Highlight
In 2020 the App Store Connect API added more than 200 endpoints, opening app version metadata, screenshot and preview upload, review submission, and Xcode Power and Performance metrics to automation—but manual release, in-app purchase, and Game Center configuration still happen on the web.
Core Content
The App Store Connect API first addressed repetitive back-office work: managing team users, creating provisioning profiles, adding or removing beta testers, and downloading sales and financial reports. Once teams scripted those steps, release prep involved far less manual work. But an important slice of the flow stayed on the website: creating new versions, maintaining App Store metadata, uploading screenshots and previews, and submitting versions for review. (00:35)

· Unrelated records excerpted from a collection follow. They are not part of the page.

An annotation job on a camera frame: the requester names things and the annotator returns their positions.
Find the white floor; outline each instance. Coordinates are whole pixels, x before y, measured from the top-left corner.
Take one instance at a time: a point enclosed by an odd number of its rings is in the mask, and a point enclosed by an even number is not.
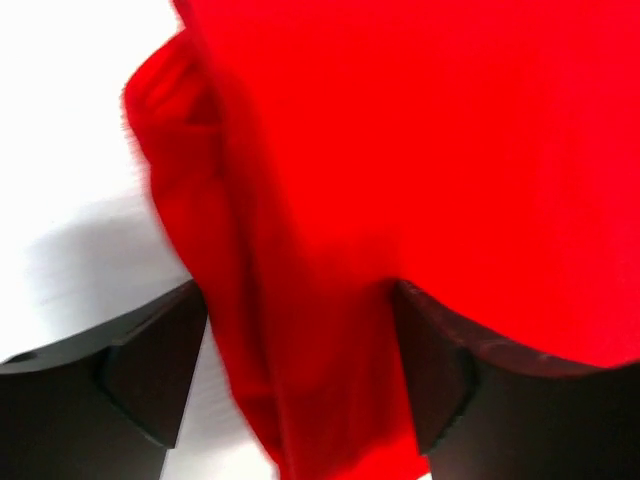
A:
[[[178,448],[169,452],[161,480],[274,478],[272,466],[229,397],[220,358],[207,330]]]

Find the black object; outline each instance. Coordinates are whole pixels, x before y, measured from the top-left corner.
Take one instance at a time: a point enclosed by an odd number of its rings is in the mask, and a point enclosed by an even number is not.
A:
[[[640,363],[603,370],[538,352],[408,282],[393,306],[434,480],[640,479]]]
[[[157,480],[206,320],[189,282],[0,365],[0,479]]]

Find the white surface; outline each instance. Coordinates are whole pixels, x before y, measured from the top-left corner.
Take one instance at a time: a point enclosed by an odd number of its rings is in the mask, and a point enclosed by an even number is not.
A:
[[[141,195],[120,106],[177,25],[167,0],[0,7],[0,361],[188,279]]]

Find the red fabric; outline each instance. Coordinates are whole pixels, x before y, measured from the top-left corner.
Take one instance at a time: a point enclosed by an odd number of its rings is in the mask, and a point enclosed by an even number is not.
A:
[[[393,278],[551,354],[640,357],[637,2],[177,7],[128,119],[282,478],[424,472]]]

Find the red garment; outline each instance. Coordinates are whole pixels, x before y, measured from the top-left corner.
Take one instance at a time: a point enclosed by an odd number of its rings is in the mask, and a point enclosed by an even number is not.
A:
[[[640,4],[177,7],[128,120],[282,478],[424,472],[393,278],[560,357],[640,357]]]

The 2020 change brought that release path into the API. Apple added more than 200 endpoints—more than double the existing API. The App Metadata API covers app categories, worldwide availability, primary language, license agreements, version creation, platform addition, screenshot and app preview upload, and localized fields such as name, description, and keywords. The full range runs from creating a new version through App Review submission. (01:02)
The demo’s Forest Explorer walks a real release: create a new version, change price, update metadata, associate an uploaded build, then submit for review. That order fits CI/CD or release scripts well—each step returns a clear HTTP response and failures stop on a specific resource. (03:17)
The same session adds the Power and Performance Metrics and Diagnostics API. It exposes the aggregated data behind Xcode Organizer analysis of memory, launch time, hang rate, disk writes, and energy use. Teams can pipe production performance trends into custom dashboards, bug systems, or regression checks. (22:39)
Boundaries are explicit. Manual release still happens on the App Store Connect website or iOS app; in-app purchase and Game Center configuration remain web-based. Price and availability changes affect the live app immediately—do not experiment on a live app. (02:00, 11:06)
Detailed Content
Creating an App Store version
(04:16) Version creation starts at the Apps resource. Each app has App Store Versions; each version has platform and versionString. The demo looks up the App ID by bundle ID, then creates an App Store Version.
GET /v1/apps?filter[bundleID]=com.example.ForestExplorer
200 OK
response data:
app id: {appId}
Key points:
filter[bundleID]in the demo pinpoints the target app.- The app id in the response is the Apple ID used throughout docs; later version, price, and build association steps need it.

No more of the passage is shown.